### Activity
Filter the entries below down to the lines that hold "outline".

### Input material
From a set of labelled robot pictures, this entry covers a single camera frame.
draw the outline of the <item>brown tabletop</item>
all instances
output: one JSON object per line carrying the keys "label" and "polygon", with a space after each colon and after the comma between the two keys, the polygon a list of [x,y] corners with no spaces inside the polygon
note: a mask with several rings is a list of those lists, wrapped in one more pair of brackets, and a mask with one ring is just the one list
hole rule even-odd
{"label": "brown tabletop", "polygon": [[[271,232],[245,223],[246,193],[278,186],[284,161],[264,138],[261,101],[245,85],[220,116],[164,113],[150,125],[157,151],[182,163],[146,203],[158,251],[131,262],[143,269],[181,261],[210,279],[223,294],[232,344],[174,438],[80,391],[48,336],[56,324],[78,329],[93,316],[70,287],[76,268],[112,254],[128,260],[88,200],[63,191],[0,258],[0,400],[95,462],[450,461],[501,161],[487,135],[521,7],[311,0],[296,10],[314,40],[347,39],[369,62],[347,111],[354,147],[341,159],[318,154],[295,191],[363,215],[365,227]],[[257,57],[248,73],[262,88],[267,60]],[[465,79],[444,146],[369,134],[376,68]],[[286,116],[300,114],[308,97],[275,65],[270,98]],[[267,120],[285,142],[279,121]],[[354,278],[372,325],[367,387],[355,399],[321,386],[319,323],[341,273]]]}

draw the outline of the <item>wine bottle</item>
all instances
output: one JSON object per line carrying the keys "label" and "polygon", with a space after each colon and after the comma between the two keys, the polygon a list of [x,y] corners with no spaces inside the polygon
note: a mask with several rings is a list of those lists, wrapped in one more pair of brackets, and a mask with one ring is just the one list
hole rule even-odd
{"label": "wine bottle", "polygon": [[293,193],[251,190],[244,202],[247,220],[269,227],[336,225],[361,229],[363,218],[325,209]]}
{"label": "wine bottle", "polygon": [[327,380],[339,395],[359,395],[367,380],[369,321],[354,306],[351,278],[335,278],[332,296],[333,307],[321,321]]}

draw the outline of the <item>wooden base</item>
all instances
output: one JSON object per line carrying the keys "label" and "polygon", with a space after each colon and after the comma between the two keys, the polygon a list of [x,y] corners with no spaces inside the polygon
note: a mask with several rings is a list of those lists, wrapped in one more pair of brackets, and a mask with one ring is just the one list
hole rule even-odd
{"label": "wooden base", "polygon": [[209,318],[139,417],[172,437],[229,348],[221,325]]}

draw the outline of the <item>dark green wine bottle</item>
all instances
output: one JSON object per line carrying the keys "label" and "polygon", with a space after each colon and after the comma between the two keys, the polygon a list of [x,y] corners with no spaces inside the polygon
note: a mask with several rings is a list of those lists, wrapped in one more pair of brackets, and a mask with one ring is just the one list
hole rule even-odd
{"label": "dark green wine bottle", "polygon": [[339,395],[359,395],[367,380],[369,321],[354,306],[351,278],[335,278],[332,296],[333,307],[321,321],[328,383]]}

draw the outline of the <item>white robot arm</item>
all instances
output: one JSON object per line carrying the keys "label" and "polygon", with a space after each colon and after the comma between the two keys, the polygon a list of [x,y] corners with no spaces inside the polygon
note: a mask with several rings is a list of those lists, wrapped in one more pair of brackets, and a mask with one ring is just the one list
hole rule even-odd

### Written answer
draw the outline of the <item>brown tabletop</item>
draw the outline of the <item>wine bottle</item>
draw the outline of the <item>wooden base</item>
draw the outline of the <item>dark green wine bottle</item>
draw the outline of the <item>white robot arm</item>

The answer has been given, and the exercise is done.